--- Extracted information ---

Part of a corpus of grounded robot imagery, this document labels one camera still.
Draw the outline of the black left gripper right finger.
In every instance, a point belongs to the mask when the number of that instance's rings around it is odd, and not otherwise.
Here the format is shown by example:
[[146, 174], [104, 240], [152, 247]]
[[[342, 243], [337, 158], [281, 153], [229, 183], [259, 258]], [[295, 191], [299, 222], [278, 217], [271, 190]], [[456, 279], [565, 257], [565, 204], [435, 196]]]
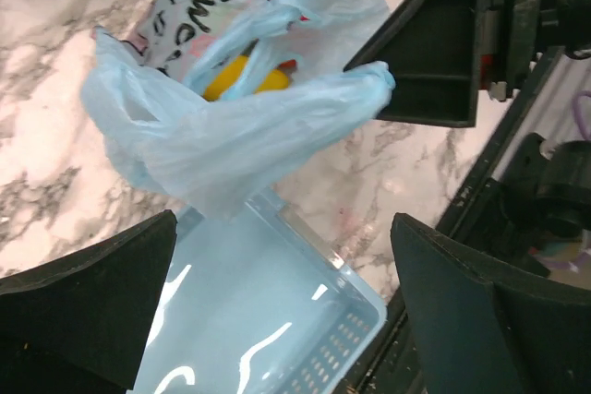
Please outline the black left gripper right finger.
[[394, 216], [392, 251], [430, 393], [587, 393], [590, 292]]

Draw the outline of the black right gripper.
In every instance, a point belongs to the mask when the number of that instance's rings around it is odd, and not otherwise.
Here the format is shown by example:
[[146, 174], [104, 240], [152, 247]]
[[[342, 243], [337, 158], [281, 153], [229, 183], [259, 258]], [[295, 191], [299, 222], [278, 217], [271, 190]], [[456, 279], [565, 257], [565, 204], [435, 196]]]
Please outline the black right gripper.
[[[509, 99], [550, 47], [590, 57], [590, 0], [487, 0], [480, 88]], [[384, 62], [395, 79], [384, 121], [469, 127], [476, 121], [478, 0], [404, 0], [346, 69]]]

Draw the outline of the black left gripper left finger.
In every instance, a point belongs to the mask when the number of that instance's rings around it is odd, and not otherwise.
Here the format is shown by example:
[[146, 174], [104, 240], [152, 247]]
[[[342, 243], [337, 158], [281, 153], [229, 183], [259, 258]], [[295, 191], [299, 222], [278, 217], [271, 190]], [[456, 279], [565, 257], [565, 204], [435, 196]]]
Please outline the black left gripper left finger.
[[1, 280], [4, 393], [125, 393], [175, 249], [165, 210], [98, 244]]

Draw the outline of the yellow fake fruit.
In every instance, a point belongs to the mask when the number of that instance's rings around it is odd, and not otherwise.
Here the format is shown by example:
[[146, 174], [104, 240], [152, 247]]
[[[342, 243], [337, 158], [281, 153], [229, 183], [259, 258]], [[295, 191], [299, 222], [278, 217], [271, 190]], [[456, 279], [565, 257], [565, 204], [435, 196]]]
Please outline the yellow fake fruit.
[[291, 78], [286, 68], [295, 67], [295, 62], [282, 64], [274, 69], [255, 72], [254, 68], [247, 68], [248, 56], [239, 55], [229, 62], [210, 85], [201, 94], [206, 101], [218, 101], [229, 90], [238, 97], [271, 90], [285, 90], [291, 84]]

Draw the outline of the light blue plastic bag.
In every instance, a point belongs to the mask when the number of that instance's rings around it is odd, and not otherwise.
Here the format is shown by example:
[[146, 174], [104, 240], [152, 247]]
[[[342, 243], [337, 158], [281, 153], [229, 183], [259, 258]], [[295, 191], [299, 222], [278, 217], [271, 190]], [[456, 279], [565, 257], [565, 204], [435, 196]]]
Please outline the light blue plastic bag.
[[348, 62], [385, 0], [154, 0], [124, 40], [95, 32], [81, 100], [133, 186], [238, 211], [373, 119], [395, 82]]

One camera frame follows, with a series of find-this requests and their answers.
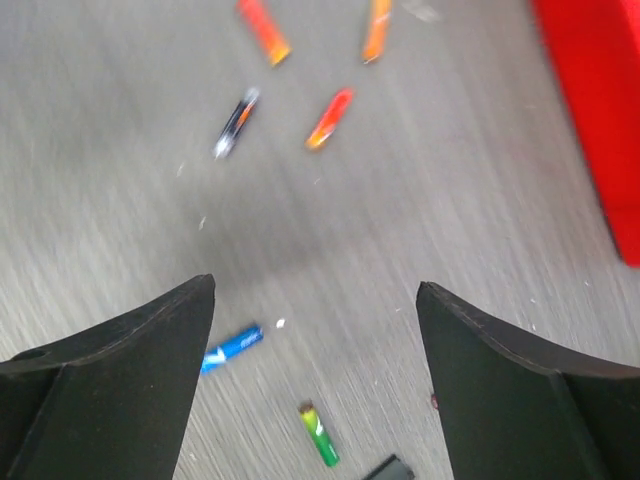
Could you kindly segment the black remote battery cover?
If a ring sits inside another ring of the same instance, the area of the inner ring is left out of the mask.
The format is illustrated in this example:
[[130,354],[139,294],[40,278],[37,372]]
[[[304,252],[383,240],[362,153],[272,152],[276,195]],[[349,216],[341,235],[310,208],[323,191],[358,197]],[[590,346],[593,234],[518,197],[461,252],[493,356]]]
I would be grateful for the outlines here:
[[390,455],[363,480],[414,480],[415,473],[396,454]]

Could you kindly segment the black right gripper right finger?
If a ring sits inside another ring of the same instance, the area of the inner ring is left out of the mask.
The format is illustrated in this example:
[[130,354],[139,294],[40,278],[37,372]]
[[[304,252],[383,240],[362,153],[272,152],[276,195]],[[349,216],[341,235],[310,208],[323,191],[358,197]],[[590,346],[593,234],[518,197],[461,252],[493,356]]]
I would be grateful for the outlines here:
[[455,478],[638,478],[638,368],[545,340],[433,282],[416,309]]

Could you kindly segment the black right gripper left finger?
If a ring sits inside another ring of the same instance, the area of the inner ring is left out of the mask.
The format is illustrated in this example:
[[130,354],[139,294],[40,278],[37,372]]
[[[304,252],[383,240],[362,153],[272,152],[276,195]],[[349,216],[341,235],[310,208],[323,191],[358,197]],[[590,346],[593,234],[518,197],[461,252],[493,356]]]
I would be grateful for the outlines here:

---

If a line in the records contains "segment", report it.

Could you kindly segment the black remote battery cover?
Could you kindly segment the black right gripper right finger?
Could you kindly segment the black right gripper left finger?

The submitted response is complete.